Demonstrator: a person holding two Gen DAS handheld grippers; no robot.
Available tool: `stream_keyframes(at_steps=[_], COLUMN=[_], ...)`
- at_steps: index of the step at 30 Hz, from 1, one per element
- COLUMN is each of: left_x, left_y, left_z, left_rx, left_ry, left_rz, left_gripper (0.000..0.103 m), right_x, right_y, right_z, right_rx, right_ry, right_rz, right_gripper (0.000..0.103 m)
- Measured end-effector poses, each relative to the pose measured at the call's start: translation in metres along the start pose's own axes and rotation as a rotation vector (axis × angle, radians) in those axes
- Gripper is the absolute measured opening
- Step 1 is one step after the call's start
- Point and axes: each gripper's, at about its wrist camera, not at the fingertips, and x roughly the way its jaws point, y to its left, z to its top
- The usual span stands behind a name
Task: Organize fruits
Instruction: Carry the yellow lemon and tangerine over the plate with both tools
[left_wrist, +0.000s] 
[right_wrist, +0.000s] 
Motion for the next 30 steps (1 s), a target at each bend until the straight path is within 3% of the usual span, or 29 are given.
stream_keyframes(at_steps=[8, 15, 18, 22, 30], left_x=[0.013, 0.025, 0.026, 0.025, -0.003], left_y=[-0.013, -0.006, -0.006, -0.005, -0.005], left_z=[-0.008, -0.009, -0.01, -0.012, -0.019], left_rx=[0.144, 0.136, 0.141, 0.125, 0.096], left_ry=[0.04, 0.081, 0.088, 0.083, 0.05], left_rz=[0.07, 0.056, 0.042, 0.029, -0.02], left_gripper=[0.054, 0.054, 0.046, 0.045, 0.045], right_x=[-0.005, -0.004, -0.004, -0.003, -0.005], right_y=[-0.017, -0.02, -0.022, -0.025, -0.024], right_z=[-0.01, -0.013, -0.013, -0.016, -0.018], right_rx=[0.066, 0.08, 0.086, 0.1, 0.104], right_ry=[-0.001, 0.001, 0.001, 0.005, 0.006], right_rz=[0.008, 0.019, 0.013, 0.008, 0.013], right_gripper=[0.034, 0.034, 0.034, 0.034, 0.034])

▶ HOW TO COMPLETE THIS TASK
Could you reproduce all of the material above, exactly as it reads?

▶ REPLY
Demonstrator: a person holding two Gen DAS handheld grippers; no robot.
Available tool: `stream_keyframes(at_steps=[_], COLUMN=[_], ...)`
- at_steps: index of the step at 30 Hz, from 1, one per element
- COLUMN is each of: left_x, left_y, left_z, left_rx, left_ry, left_rz, left_gripper (0.000..0.103 m), right_x, right_y, right_z, right_rx, right_ry, right_rz, right_gripper (0.000..0.103 m)
- Measured end-effector poses, each relative to the pose measured at the call's start: translation in metres along the start pose's own axes and rotation as a rotation vector (axis × angle, radians) in those axes
- Gripper is the absolute measured opening
- Step 1 is one step after the call's start
- Point and axes: each gripper's, at about its wrist camera, not at the fingertips, and x roughly the way its jaws point, y to its left, z to its top
- The usual span stands behind a name
Task: Organize fruits
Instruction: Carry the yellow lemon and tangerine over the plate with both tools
[left_wrist, +0.000s] 
[right_wrist, +0.000s] 
Motion for the next 30 steps (1 s), a target at each bend until the straight path is within 3% of the usual span, or 29 are given.
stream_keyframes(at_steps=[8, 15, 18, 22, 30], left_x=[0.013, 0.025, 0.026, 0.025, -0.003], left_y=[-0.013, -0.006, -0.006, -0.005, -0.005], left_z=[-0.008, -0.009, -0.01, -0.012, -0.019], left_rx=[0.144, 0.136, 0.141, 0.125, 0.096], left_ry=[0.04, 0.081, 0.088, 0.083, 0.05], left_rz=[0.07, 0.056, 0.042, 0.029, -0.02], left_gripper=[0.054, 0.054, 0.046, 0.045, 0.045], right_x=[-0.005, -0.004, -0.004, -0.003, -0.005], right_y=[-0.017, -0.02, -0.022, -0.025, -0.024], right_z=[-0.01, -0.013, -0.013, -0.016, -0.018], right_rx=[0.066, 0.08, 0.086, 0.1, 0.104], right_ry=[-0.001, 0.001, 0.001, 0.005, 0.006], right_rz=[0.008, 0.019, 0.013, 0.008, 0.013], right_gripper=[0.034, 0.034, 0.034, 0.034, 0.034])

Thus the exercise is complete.